I realised it was going to take too long to fill two envelopes, so I rushed back to the shops and bought enough stuff to make a second hydrogen production rig. We’ll fill both envelopes simultaneously.
The Moment of Truth
We hadn’t had time for a complete test. The camera had never been fitted to a balloon. The second hydrogen production rig hadn’t been tested. And we didn’t even know the range of the remote control. But we were out of time; it was time to pack and head for the family get together at my father’s house. Either it would all work first time, or it wouldn’t work at all.

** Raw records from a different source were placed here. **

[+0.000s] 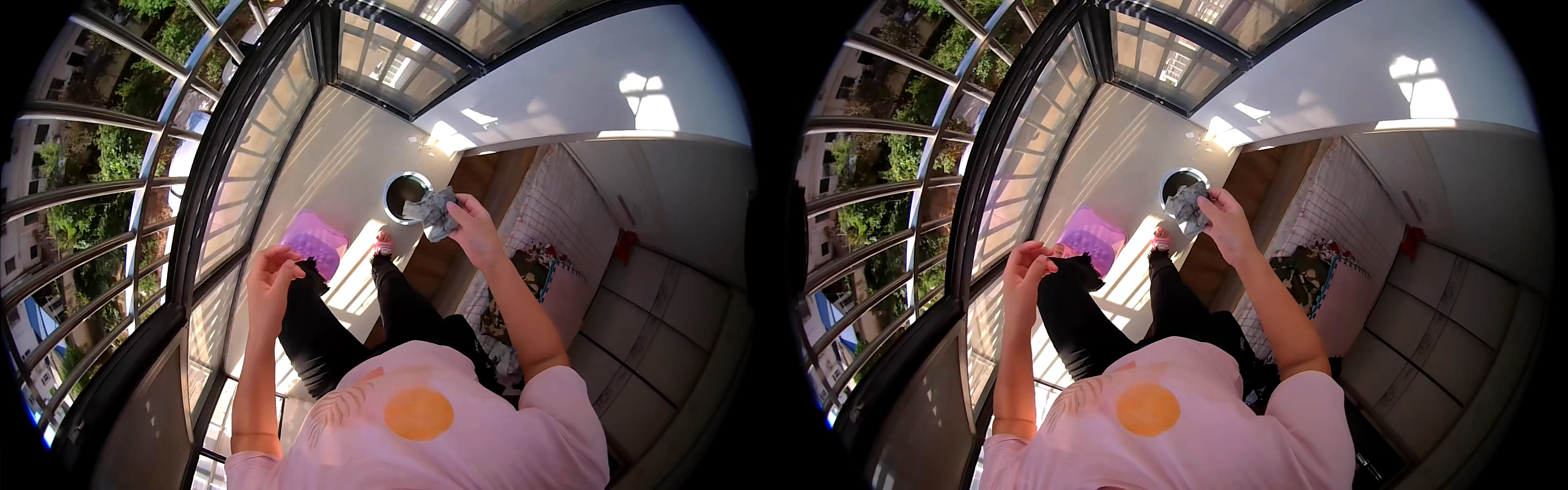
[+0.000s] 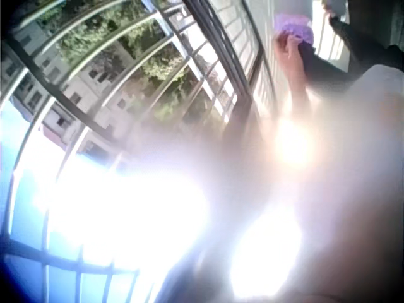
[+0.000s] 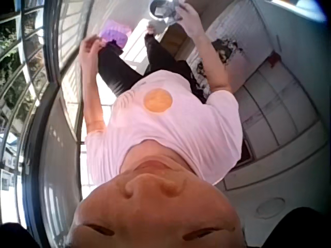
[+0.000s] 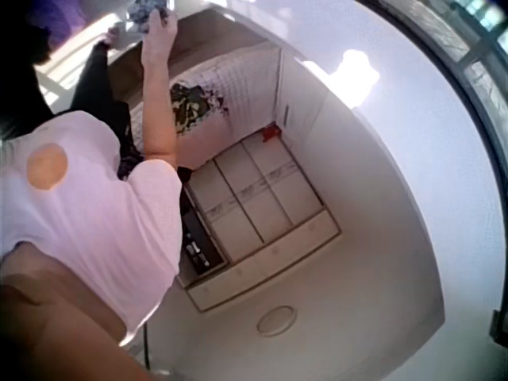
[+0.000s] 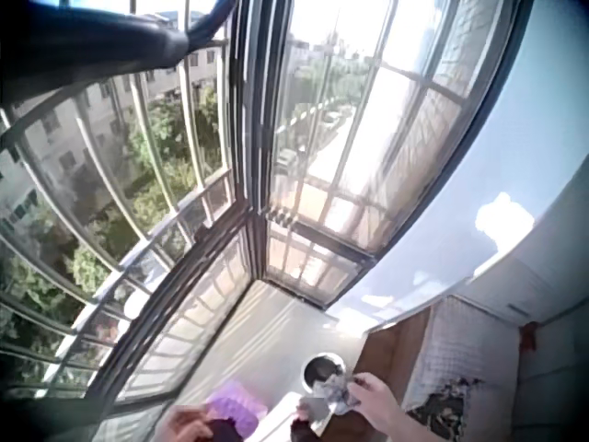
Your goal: The person cleans the window frame and screen on a balcony using a cloth. They wipe the frame and screen, then dip the cloth into a bucket of water to rinse it before continuing to wipe the frame.
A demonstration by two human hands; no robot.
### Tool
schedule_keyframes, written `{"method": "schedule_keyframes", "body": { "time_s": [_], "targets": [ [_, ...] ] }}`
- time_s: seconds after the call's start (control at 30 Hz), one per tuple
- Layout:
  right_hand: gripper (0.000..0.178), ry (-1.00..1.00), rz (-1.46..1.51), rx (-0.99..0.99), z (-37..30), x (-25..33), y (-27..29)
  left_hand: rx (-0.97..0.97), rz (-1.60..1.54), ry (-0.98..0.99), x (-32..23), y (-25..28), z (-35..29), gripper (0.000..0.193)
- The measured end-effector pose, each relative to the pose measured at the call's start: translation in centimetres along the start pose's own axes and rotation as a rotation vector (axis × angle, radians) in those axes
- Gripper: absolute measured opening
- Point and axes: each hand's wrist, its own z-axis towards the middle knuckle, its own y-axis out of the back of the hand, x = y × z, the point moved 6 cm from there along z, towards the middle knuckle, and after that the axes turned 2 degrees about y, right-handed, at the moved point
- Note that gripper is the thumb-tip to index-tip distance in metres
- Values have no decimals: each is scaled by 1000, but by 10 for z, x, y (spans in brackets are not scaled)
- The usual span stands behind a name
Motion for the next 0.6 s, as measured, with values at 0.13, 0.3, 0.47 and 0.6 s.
{"method": "schedule_keyframes", "body": {
  "time_s": [0.13, 0.3, 0.47, 0.6],
  "targets": [
    [17, -81, 162, 43, -14, 2, 22, 322, 68, 296, 72, -125, 19, 25],
    [20, -128, 316, 44, -36, 9, 50, 131, -94, 530, 121, -182, 30, 28],
    [23, 106, -170, 183, -49, 6, 63, 239, -398, 813, 149, -216, 38, 36],
    [16, 469, -727, 310, -67, 15, 33, 390, -758, 1002, 174, -244, 52, 49]
  ]
}}
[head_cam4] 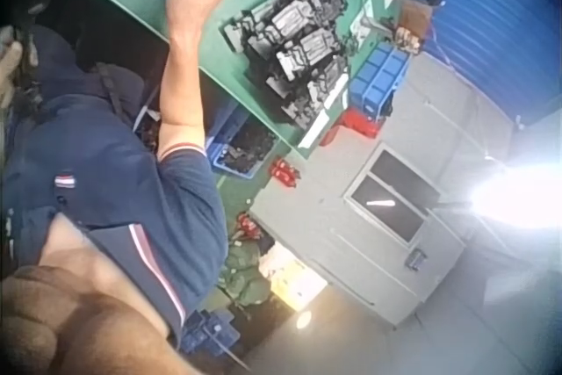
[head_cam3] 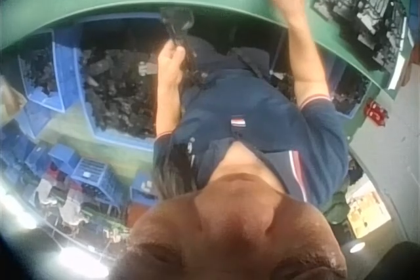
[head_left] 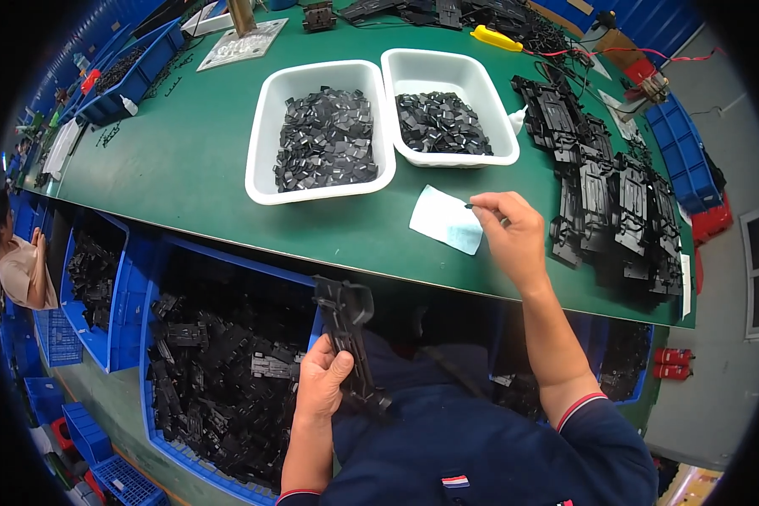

We got the hydrogen rigs set up, strung the balloons out, and started production. The new production rig wasn’t working – the condensor was leaking hydrogen. Well that was easily cured. I rested a couple of half bricks on top, and that sealed it. To make sure, we filled its bucket to immerse the condensor, and saw no bubbles were escaping. It looks good now.
Over about an hour, both envelopes inflated nicely. One of them still got a bit too much water vapour inside, as evidenced by occasional drops coming out alongside the filler tube, but not enough to be a big deal. Hopefully it won’t dissolve the adhesive in the tape sealing the balloon.
But would it fly? There was only one way to find out: strap the camera harness on.
Yessss!!! It flys well. It looks like the calculations were about right; two envelopes gives us lift to spare. Unfortunately one of the envelopes is dripping a little water right onto the camera. Not much we can do about that, except hope Canon did a good job. If I do this again, the filler tube will not be directly over the payload.
In the end, the whole rig worked flawlessly. It was fairly easy to point the camera in the right direction, just by observing which way it was pointing from the ground. With hindsight, we should have inflated the envelopes slightly more, to get a little more lift. This would have countered the light wind better. But just before dusk and early in the morning, when the winds were very still, it floated high in the sky, and I finally got all 100 metres of kite string played out.
The balloon exceeded our expectations. Over 48 hours, it showed no significant signs of losing hydrogen, and we made five flights getting pictures of my father’s house from all directions, plus pictures of most of the neighbouring houses. The two eight year old kids took almost all the pictures, and did a great job. They took about 800 pictures in total, of while about half were blurred, but the other half were usable. All in all, a fun weekend, and its not just the kids who have learned a lot.